Copy each line below that contains "start".

#### GIVEN ENTRIES ####

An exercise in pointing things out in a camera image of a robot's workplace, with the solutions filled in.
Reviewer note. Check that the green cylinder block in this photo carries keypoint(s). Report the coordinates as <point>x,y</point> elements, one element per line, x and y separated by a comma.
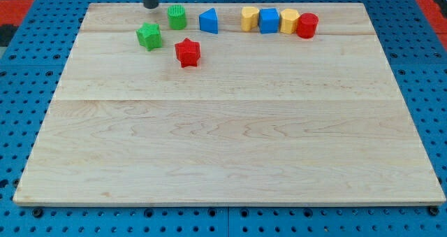
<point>177,17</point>

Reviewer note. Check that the blue triangle block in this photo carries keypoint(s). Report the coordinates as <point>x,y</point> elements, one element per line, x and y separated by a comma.
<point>209,22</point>

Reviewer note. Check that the light wooden board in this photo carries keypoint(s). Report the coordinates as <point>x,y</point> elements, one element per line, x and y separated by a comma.
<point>263,120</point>

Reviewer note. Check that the red star block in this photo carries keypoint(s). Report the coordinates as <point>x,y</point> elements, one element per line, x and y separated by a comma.
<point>187,52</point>

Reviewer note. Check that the yellow heart block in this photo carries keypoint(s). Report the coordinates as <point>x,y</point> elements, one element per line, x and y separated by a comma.
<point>249,18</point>

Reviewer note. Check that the blue cube block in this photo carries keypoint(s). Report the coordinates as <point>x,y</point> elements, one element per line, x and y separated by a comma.
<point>268,20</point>

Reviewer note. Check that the green star block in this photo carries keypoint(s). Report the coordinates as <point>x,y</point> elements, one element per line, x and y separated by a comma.
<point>149,36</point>

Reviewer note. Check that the yellow hexagon block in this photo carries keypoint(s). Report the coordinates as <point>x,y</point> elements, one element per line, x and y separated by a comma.
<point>289,20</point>

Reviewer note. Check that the red cylinder block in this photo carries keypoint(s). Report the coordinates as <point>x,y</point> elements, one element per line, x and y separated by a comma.
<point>307,24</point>

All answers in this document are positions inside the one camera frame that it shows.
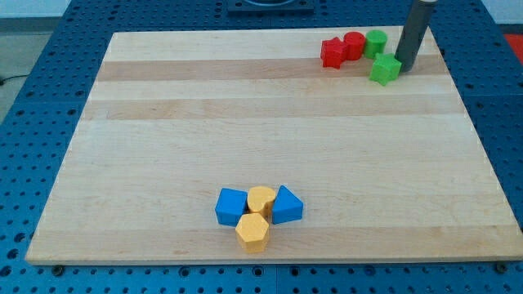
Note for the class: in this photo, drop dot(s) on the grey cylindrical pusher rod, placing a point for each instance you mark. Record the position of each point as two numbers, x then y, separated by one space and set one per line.
413 32

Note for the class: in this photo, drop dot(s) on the blue triangle block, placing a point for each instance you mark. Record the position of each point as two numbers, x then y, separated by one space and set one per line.
287 206

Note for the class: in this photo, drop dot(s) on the green cylinder block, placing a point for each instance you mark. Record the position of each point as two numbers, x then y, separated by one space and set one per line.
375 42

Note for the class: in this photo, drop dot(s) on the green star block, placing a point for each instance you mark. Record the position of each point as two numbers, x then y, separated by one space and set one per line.
385 68

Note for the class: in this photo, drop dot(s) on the red cylinder block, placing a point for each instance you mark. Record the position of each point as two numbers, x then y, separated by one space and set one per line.
355 42

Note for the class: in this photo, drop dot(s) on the red star block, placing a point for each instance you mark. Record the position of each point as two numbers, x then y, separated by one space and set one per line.
333 53

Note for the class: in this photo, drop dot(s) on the light wooden board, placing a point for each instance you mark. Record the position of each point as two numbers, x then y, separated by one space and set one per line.
387 174

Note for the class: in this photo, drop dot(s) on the yellow heart block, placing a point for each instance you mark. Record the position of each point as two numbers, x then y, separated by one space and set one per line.
261 199

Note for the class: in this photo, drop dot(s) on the blue cube block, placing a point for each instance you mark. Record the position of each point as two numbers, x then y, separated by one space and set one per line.
231 205

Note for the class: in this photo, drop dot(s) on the yellow hexagon block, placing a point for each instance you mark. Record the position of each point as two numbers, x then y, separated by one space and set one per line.
252 232

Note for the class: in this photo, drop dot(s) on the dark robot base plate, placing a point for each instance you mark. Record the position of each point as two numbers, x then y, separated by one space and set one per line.
244 7

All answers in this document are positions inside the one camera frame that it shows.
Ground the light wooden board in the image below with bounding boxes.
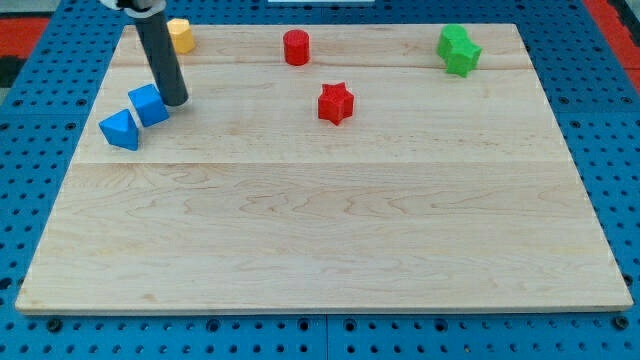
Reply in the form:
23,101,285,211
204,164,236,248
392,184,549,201
15,24,633,316

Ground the red star block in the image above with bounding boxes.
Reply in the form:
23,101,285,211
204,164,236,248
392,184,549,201
317,82,355,126

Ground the red cylinder block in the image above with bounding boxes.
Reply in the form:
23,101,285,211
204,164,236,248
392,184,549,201
283,29,310,66

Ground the green star block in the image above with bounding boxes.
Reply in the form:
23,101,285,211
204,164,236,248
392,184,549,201
445,40,482,78

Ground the green cylinder block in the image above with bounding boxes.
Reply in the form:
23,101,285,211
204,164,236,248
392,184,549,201
437,24,469,60

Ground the blue cube block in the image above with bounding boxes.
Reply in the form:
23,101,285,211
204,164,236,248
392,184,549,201
128,84,169,127

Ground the yellow hexagon block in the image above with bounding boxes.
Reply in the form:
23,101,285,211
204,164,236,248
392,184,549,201
167,18,196,54

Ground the blue triangle block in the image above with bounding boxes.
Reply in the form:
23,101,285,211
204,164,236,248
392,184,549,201
99,109,139,151

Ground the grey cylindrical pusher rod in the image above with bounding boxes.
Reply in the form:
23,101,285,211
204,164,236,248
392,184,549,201
134,10,189,107

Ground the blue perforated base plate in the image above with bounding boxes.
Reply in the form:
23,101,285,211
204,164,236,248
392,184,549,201
1,1,639,359

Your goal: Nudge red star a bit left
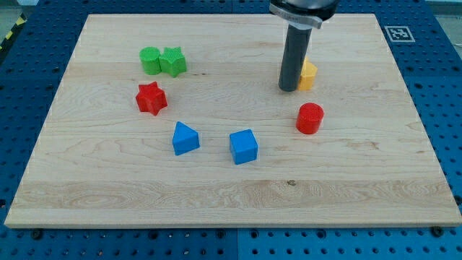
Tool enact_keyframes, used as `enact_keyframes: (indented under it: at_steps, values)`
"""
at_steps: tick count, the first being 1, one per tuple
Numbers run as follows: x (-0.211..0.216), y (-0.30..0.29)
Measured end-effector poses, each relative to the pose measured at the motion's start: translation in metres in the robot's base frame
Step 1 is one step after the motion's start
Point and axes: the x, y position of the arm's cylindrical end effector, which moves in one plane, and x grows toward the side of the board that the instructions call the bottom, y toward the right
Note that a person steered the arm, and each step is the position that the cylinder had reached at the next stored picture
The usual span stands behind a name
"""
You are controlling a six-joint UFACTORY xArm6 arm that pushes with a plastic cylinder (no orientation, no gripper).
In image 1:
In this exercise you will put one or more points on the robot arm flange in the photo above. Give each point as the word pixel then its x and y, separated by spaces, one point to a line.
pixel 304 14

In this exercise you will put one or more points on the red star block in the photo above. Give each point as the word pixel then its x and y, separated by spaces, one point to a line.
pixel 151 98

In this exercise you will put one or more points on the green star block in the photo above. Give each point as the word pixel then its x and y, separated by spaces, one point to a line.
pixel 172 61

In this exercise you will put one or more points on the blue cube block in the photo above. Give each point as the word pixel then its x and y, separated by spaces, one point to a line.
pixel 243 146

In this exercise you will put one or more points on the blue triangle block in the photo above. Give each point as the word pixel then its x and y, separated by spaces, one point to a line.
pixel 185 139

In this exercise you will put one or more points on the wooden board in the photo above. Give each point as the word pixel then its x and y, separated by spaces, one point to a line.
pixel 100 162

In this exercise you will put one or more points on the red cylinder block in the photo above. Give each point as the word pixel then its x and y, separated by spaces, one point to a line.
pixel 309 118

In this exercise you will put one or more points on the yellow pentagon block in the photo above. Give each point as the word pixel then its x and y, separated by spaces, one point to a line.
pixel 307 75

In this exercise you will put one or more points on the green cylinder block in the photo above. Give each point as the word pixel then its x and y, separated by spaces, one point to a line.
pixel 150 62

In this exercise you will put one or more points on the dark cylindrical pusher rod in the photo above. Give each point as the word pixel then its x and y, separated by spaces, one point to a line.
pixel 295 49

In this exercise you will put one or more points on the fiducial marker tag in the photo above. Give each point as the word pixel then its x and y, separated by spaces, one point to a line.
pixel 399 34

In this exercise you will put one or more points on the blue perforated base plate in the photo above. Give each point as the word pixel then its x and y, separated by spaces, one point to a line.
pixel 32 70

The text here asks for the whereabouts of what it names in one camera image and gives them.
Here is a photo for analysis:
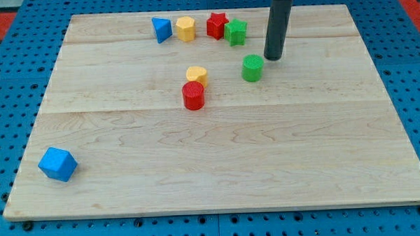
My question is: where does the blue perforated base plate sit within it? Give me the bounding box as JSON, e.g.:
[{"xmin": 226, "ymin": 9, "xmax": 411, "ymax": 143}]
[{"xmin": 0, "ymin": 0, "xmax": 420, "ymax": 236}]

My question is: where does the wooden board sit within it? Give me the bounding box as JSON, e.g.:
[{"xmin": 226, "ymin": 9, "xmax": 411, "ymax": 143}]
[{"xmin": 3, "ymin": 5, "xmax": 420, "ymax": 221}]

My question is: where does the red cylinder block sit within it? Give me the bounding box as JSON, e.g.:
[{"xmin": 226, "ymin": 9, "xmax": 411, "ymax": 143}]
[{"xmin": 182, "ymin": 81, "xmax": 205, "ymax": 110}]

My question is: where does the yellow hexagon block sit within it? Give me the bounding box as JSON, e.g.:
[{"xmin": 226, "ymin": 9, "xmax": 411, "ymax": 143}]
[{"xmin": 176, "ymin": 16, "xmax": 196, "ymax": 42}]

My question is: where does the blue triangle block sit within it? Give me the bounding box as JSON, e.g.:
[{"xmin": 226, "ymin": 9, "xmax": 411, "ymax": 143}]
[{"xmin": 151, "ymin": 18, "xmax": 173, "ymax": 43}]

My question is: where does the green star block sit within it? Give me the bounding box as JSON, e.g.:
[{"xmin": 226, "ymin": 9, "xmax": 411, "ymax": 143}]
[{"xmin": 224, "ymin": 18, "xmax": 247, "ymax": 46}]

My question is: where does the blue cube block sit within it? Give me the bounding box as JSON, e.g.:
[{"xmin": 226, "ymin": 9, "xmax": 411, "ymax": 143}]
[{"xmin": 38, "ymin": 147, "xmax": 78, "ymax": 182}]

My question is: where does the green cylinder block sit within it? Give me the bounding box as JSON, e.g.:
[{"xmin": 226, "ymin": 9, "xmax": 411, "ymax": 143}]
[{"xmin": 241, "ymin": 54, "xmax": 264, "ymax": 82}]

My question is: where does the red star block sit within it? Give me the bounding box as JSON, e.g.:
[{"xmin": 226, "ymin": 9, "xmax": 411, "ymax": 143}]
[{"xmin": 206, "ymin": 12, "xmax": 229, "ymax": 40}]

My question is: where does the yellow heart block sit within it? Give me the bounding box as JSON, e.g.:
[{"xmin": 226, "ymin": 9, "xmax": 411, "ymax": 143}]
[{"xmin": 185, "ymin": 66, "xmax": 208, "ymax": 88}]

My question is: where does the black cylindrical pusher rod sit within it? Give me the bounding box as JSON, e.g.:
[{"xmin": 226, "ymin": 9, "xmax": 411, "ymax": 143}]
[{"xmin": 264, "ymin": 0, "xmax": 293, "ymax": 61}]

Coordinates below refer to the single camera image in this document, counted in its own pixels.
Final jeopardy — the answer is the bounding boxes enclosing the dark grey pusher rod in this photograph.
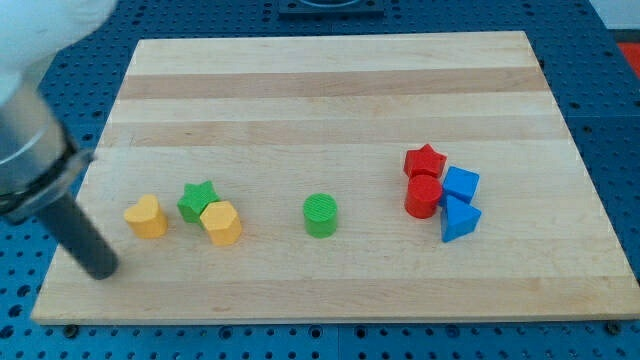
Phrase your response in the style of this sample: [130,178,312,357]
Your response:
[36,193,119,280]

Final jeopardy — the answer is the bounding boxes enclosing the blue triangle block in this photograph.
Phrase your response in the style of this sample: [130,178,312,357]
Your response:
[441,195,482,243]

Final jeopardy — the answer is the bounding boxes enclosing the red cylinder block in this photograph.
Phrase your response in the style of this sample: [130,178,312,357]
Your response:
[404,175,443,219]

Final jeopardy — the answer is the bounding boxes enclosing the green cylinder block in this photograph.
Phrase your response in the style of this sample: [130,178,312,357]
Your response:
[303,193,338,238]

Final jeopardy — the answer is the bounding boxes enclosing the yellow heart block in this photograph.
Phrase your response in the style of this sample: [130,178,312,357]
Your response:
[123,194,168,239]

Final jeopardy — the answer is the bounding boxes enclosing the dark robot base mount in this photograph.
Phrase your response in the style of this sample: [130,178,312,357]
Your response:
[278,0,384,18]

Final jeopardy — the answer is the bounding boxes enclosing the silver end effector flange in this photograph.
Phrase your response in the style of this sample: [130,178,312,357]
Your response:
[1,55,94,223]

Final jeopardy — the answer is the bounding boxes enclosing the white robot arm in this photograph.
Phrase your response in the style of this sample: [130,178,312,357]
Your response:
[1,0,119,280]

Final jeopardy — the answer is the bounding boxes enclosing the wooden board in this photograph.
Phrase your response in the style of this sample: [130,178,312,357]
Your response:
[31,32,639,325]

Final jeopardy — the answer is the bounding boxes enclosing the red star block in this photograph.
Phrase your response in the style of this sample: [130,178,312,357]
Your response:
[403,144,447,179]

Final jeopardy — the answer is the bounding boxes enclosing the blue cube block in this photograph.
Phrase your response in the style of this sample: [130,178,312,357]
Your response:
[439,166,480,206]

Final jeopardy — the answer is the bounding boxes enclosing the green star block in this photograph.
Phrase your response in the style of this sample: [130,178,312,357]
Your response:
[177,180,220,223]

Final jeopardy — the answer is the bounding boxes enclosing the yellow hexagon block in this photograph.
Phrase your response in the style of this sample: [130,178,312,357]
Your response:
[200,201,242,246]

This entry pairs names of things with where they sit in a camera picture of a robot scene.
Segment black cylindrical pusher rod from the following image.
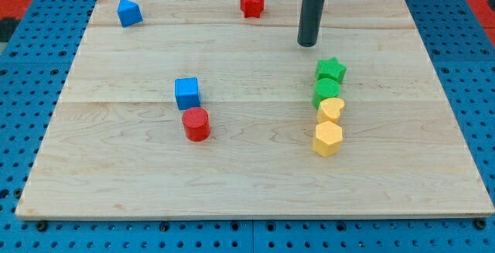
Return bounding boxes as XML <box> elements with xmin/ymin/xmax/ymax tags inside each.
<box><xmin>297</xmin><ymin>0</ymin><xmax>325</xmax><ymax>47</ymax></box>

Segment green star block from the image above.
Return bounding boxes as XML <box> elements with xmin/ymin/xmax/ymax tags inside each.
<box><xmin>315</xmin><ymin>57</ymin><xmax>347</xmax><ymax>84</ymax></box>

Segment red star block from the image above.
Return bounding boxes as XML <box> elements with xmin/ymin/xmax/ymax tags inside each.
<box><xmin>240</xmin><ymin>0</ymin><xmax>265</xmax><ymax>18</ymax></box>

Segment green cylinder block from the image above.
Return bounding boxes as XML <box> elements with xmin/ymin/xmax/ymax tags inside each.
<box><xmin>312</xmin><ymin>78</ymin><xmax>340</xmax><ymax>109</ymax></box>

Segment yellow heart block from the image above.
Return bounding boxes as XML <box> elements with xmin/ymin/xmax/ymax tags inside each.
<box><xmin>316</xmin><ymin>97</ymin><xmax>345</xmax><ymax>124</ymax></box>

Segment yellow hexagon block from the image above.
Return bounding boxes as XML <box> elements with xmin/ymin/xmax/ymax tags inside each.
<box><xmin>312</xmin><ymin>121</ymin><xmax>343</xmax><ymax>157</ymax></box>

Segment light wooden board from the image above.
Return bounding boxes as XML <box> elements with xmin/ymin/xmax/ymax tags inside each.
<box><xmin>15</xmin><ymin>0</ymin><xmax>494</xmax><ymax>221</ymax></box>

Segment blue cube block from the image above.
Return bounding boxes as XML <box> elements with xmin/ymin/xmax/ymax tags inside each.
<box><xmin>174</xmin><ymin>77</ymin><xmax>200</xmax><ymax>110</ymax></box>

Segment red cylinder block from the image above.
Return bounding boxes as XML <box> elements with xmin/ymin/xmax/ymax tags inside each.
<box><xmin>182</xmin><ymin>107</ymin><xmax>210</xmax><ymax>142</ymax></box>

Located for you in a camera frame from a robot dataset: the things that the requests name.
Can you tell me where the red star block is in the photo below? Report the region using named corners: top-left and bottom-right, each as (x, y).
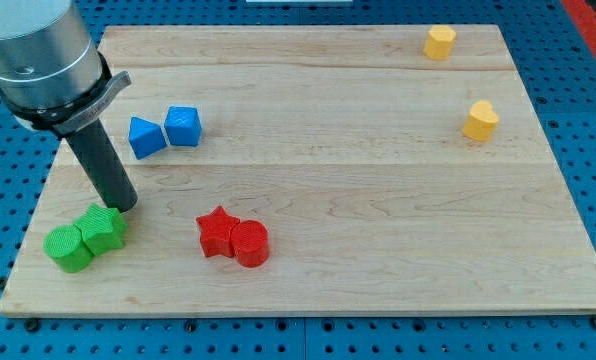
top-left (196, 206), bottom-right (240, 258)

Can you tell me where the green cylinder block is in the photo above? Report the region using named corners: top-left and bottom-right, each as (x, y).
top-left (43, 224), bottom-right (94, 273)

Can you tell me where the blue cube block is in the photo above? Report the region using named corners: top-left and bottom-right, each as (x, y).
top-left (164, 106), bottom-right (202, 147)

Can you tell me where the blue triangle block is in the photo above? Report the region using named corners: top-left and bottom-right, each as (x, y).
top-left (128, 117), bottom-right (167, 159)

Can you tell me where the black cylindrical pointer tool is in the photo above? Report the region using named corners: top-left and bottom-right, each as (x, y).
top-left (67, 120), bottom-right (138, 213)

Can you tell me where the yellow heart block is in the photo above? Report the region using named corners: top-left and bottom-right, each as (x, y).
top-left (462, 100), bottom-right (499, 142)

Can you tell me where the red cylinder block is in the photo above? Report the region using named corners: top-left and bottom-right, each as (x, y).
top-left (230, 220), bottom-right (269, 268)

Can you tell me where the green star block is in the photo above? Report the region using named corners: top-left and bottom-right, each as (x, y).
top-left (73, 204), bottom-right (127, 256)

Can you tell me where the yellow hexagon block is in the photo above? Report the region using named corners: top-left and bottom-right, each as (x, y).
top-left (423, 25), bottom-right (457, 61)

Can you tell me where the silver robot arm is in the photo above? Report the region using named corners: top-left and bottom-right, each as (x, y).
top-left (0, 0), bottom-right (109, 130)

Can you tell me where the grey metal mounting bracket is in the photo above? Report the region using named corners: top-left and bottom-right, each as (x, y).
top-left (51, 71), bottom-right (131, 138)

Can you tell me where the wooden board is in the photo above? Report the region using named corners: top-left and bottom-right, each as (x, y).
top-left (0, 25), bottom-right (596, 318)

####

(EXERCISE SOLUTION)
Measured end-effector poses, each relative to the pose measured at the motion's start: translation in metres in the robot's base frame
Step 1 is one step after the motion's start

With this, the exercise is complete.